▶ **PROBLEM STATEMENT**
Pull out every line with the word "subject" from the entries below.

▶ **TASK INPUT**
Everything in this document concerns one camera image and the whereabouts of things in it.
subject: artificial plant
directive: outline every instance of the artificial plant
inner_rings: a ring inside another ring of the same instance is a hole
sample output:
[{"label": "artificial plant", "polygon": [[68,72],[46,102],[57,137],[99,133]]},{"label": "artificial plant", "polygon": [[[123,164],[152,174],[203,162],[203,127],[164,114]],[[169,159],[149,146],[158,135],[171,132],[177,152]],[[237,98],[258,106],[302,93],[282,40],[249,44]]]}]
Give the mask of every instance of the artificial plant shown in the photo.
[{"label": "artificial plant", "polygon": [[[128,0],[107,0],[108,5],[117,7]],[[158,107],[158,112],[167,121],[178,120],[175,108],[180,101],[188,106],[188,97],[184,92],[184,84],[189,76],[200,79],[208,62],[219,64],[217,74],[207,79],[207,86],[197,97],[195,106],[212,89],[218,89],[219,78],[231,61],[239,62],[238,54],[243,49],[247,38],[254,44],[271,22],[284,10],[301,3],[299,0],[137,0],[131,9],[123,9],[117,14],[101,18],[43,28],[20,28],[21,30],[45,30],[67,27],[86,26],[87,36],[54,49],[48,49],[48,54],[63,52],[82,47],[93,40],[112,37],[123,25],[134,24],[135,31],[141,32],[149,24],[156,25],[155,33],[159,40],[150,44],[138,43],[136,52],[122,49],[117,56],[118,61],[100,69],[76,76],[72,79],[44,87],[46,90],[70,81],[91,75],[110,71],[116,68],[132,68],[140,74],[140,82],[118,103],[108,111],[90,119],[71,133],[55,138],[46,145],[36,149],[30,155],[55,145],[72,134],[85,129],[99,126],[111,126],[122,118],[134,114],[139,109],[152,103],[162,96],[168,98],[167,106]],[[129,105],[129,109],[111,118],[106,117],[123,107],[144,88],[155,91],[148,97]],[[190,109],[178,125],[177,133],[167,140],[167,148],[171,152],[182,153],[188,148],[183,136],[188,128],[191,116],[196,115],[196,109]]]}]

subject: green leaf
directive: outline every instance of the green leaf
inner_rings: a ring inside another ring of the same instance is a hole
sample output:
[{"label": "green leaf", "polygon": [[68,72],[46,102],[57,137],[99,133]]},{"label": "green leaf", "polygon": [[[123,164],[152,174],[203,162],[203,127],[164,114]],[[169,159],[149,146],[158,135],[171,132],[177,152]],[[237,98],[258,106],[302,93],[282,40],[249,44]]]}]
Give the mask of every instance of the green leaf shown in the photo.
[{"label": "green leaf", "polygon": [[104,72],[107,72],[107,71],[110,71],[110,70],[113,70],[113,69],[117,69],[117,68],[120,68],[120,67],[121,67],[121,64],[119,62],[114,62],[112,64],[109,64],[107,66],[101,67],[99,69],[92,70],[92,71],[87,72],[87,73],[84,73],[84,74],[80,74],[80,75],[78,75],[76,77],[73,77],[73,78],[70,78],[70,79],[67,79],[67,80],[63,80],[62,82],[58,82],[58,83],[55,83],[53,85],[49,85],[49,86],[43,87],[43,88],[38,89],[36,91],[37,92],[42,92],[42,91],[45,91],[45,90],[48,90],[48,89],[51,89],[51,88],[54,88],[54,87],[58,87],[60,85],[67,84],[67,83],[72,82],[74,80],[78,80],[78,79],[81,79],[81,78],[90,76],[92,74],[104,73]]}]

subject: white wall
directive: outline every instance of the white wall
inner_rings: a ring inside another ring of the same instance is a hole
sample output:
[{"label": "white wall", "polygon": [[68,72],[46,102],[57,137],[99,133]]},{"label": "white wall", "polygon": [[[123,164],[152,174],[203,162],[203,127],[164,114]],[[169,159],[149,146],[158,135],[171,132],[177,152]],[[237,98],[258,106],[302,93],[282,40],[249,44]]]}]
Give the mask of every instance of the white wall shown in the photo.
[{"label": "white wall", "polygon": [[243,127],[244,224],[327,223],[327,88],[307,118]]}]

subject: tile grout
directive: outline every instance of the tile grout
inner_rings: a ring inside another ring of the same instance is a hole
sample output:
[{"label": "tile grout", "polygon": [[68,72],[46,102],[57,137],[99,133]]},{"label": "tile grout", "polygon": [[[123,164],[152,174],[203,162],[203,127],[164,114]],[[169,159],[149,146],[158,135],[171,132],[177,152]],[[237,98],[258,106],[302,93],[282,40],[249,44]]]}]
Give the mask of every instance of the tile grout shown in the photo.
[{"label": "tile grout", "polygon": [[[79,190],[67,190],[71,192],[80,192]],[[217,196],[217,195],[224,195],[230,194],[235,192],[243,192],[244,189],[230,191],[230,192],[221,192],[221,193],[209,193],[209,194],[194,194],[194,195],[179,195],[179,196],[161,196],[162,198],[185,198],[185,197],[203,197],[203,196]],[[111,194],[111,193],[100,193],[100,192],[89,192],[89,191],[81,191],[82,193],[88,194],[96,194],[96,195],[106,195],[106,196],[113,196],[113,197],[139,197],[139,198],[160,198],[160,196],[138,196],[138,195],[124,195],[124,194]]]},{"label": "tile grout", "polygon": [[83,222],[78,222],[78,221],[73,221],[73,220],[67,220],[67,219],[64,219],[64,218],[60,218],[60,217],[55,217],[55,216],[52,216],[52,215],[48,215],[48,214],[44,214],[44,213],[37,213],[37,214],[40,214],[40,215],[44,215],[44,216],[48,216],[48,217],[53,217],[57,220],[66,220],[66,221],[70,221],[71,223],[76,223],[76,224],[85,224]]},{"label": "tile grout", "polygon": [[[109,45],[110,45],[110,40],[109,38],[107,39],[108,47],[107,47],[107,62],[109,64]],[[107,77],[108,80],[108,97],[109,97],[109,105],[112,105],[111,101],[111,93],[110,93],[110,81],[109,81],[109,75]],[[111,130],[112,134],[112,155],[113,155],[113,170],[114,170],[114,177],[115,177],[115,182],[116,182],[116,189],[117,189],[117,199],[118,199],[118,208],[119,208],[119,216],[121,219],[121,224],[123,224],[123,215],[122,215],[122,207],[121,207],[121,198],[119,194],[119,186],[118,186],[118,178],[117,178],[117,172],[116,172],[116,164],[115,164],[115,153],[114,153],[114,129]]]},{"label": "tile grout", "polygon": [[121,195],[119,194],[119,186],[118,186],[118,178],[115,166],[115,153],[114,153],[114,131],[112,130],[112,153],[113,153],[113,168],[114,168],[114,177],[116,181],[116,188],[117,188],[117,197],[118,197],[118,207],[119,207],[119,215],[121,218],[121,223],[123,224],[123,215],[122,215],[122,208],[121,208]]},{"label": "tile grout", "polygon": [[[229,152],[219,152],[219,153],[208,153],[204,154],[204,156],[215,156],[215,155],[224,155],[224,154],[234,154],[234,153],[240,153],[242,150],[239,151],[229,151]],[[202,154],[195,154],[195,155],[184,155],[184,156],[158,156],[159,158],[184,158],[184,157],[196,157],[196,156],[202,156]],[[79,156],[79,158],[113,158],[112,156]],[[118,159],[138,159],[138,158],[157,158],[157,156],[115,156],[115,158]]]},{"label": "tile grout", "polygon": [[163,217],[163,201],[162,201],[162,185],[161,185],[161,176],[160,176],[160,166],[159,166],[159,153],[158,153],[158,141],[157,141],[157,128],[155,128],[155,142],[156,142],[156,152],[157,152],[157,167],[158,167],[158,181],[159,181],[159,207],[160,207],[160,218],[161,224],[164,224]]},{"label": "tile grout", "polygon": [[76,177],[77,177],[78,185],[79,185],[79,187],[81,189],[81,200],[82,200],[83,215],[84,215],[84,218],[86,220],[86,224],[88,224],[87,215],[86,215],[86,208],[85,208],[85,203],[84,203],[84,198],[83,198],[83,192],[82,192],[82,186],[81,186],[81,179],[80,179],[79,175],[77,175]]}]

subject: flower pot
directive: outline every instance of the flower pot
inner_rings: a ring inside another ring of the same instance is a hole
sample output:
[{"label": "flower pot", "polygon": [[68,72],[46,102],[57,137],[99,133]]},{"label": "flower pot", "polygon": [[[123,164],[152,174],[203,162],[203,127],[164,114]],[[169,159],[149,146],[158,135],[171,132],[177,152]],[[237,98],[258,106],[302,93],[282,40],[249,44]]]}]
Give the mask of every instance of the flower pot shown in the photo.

▶ **REPLY**
subject: artificial plant
subject: green leaf
subject: white wall
subject: tile grout
subject: flower pot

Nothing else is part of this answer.